# Task description
From the records below, transcribe only the lines running from the one with "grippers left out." through the one with "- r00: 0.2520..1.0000". Keep both of those end lines.

· · ·

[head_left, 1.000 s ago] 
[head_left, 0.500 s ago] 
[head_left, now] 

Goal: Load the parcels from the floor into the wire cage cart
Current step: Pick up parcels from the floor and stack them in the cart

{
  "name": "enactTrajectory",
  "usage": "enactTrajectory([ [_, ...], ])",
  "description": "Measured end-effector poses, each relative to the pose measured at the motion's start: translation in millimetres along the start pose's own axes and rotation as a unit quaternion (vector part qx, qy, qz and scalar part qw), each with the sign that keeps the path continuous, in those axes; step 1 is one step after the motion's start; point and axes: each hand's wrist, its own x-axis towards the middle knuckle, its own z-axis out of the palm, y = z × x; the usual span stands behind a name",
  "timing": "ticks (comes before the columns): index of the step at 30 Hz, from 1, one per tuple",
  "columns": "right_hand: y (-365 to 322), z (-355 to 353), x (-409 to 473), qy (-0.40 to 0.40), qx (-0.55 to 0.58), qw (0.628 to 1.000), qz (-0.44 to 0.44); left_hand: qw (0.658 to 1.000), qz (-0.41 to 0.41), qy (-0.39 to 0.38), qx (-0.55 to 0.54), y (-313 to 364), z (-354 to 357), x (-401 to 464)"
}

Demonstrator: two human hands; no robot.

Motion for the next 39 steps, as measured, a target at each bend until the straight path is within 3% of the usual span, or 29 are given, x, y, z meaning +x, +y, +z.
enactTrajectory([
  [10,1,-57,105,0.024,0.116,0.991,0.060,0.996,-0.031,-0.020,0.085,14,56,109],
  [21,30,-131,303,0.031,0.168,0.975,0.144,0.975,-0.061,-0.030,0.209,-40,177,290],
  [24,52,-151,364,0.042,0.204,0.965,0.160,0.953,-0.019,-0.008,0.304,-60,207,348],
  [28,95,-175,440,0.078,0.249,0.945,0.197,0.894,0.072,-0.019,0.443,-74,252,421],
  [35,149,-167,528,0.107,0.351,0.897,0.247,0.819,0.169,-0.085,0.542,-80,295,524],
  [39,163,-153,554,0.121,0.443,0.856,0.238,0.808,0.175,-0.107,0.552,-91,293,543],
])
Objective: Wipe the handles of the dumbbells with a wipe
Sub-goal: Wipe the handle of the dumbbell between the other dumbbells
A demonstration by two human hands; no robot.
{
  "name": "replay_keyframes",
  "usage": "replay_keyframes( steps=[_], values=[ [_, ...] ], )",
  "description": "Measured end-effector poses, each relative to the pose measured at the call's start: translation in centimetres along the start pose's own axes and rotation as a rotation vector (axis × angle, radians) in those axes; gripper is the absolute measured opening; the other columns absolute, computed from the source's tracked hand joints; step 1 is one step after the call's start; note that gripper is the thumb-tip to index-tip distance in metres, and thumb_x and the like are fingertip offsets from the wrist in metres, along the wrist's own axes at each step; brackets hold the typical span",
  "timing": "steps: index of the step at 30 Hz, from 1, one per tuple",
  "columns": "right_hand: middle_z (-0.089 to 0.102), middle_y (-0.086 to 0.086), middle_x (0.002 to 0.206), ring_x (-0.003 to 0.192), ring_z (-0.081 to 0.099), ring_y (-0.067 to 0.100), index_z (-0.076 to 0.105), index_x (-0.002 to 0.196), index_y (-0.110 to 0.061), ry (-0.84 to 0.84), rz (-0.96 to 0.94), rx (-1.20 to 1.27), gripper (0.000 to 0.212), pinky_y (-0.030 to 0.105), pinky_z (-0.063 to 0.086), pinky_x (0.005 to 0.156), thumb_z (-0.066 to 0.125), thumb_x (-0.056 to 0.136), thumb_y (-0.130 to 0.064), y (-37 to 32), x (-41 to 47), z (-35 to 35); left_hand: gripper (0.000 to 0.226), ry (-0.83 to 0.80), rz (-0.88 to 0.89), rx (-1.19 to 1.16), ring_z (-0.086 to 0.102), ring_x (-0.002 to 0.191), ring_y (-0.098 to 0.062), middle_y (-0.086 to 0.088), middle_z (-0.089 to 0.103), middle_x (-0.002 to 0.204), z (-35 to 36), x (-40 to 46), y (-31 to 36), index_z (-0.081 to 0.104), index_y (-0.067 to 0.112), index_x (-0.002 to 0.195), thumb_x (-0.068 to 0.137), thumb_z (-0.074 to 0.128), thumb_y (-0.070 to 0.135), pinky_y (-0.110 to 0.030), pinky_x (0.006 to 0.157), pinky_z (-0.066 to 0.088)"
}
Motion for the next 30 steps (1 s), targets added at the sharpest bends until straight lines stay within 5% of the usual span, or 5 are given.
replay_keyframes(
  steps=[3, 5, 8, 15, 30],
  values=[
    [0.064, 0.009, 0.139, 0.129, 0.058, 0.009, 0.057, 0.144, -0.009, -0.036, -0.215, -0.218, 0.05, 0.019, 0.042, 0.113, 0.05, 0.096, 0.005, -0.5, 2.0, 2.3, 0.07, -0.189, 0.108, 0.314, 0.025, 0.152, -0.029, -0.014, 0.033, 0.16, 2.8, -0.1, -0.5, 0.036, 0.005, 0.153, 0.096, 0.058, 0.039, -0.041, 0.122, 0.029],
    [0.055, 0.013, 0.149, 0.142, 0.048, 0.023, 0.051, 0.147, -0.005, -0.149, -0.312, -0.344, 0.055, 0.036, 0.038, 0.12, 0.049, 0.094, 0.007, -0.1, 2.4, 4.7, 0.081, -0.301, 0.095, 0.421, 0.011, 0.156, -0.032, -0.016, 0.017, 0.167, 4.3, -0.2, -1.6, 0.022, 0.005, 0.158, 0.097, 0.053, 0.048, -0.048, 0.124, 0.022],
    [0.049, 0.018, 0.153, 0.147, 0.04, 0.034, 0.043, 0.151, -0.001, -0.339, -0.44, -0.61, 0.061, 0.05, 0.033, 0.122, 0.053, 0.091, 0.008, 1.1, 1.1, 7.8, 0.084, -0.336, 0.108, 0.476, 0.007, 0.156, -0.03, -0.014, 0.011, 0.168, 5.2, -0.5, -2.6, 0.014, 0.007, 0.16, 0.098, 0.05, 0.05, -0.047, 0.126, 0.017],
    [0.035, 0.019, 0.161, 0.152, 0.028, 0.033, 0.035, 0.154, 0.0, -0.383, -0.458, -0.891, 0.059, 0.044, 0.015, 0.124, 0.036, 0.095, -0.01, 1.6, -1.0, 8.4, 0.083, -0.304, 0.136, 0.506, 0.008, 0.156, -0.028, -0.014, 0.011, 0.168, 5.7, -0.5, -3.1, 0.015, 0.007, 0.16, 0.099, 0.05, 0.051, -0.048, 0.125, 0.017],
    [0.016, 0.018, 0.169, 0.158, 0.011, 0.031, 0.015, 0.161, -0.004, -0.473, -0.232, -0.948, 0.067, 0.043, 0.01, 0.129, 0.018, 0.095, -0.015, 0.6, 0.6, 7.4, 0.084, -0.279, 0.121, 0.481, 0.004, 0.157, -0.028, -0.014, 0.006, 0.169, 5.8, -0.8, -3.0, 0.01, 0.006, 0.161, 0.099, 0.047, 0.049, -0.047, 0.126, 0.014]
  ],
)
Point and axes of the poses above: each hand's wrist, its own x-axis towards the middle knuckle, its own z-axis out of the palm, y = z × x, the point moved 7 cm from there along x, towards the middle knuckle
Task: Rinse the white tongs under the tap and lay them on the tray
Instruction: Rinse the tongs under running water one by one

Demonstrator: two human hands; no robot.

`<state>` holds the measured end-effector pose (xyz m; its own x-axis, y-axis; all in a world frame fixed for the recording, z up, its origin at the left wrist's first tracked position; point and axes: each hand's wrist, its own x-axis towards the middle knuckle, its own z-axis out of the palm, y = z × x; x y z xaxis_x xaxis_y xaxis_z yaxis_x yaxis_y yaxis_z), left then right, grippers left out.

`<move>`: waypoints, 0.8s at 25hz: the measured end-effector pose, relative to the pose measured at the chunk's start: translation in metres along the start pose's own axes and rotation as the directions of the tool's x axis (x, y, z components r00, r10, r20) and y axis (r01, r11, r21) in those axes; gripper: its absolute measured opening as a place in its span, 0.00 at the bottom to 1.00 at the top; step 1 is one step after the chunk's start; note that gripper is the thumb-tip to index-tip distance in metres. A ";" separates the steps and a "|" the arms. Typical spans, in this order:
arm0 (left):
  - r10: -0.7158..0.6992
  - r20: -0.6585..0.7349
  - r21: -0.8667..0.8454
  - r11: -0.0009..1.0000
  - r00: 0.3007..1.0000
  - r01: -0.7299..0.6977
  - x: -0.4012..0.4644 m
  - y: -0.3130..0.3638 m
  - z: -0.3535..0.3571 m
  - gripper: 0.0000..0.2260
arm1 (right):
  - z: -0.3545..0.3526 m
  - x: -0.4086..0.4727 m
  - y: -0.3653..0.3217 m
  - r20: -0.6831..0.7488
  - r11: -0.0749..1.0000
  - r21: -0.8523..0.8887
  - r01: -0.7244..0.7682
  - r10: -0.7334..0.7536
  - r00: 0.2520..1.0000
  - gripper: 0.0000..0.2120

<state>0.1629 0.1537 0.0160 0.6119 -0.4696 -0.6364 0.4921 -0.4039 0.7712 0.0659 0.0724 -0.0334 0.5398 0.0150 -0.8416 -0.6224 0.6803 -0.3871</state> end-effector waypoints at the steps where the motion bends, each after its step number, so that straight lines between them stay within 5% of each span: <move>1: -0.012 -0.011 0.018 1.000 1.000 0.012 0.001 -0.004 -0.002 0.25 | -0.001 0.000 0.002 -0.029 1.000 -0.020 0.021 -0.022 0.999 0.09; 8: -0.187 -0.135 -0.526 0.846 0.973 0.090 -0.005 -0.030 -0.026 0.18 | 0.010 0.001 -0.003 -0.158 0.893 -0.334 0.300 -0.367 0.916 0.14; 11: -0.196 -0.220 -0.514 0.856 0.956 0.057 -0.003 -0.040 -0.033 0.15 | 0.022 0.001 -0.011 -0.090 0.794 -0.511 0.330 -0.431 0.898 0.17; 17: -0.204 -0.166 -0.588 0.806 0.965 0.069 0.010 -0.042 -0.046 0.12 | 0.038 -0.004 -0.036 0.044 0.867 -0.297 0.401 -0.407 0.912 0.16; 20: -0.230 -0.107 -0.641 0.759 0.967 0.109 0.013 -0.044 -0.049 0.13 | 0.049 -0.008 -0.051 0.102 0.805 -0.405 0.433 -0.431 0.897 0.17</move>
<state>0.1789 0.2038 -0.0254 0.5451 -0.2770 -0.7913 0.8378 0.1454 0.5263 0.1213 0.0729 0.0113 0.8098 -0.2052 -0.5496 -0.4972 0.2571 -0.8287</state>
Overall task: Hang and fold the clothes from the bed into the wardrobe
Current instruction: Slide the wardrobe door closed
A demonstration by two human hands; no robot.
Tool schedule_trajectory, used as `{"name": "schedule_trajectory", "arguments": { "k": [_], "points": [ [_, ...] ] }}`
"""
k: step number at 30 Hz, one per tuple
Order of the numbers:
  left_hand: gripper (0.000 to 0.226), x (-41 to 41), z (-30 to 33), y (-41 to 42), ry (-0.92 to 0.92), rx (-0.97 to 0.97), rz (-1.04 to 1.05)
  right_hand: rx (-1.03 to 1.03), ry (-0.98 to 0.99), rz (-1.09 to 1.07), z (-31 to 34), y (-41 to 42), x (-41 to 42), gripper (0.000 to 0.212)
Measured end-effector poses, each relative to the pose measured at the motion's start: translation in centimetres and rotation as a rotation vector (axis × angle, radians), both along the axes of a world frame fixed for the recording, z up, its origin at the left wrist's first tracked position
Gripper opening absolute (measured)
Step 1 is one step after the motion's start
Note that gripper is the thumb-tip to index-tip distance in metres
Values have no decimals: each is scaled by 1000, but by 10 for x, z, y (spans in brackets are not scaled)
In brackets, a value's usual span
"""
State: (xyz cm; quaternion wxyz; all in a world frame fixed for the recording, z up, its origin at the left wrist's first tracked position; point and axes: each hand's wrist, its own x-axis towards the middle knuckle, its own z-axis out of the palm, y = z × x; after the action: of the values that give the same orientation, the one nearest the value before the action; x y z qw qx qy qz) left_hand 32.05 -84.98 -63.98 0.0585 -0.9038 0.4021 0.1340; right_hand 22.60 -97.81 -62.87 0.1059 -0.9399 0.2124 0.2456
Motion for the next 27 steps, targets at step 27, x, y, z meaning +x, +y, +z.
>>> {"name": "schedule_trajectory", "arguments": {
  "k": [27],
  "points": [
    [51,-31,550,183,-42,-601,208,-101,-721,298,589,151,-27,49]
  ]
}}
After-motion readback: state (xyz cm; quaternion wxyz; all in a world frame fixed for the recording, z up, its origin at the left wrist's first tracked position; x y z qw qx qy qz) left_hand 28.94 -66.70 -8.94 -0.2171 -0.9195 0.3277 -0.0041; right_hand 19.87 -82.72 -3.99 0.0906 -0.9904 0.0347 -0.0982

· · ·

# Exercise solution
`<state>` holds the measured end-effector pose (xyz m; its own x-axis, y-axis; all in a world frame fixed for the recording, z up, its origin at the left wrist's first tracked position; point and axes: each hand's wrist, its own x-axis towards the middle knuckle, its own z-axis out of the palm, y = z × x; x y z xaxis_x xaxis_y xaxis_z yaxis_x yaxis_y yaxis_z), left then right, grippers left out.

`<move>`: waypoints, 0.8s at 25hz: the measured end-effector pose, relative to the pose measured at the chunk's start: translation in metres along the start pose's own axes and rotation as the directions of the tool's x axis (x, y, z components r00, r10, r20) and y axis (r01, r11, r21) in those axes; gripper: its absolute measured opening as a place in its span, 0.00 at the bottom to 1.00 at the top; step 1 is one step after the chunk's start; note that gripper is the thumb-tip to index-tip distance in metres. A ";" separates the steps and a "|" the arms. Typical spans, in this order:
arm0 (left):
  - r10: -0.7158..0.6992
  - r20: -0.6585..0.7349
  - r21: -0.8667..0.8454
  - r11: -0.0009..1.0000
  - r00: 0.3007..1.0000
  - r01: -0.7299..0.6977
  - x: -0.4012..0.4644 m
  - y: -0.3130..0.3638 m
  - z: -0.3535..0.3571 m
  - gripper: 0.0000..0.2260
arm1 (right):
  - z: -0.3545..0.3526 m
  - x: -0.4086..0.4727 m
  - y: -0.3653..0.3217 m
  - r20: -0.6831..0.7488
  - r11: -0.0749..1.0000
  - r21: -0.8523..0.8887
  - r01: -0.7244..0.7682
  - r10: -0.7334..0.7536
  - r00: 0.2520..1.0000

This exercise has now been finished.